▶ Collected material:
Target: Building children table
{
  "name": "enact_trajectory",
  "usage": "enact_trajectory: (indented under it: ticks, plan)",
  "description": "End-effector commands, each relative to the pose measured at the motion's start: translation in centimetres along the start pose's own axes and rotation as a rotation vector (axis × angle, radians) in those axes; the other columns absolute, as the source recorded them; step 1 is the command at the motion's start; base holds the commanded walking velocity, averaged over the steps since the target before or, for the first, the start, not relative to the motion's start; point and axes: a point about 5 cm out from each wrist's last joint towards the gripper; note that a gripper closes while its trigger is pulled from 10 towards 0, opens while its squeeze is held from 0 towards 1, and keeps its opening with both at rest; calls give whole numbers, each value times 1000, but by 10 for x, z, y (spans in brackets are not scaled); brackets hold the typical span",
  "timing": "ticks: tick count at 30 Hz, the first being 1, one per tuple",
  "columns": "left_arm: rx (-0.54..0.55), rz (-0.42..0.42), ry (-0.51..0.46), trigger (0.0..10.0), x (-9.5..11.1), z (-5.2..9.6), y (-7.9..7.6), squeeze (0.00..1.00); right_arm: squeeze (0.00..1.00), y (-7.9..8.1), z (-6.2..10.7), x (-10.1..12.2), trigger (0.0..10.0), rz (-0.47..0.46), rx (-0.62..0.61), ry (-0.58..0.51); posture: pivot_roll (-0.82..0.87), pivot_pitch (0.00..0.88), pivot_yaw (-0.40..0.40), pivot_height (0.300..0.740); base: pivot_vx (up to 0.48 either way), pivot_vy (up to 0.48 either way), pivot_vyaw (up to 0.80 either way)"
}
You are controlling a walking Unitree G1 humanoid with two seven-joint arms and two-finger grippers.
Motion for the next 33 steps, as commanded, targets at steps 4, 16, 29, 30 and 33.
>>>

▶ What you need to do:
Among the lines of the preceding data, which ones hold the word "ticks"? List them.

▶ Answer space:
  "usage": "enact_trajectory: (indented under it: ticks, plan)",
  "timing": "ticks: tick count at 30 Hz, the first being 1, one per tuple",

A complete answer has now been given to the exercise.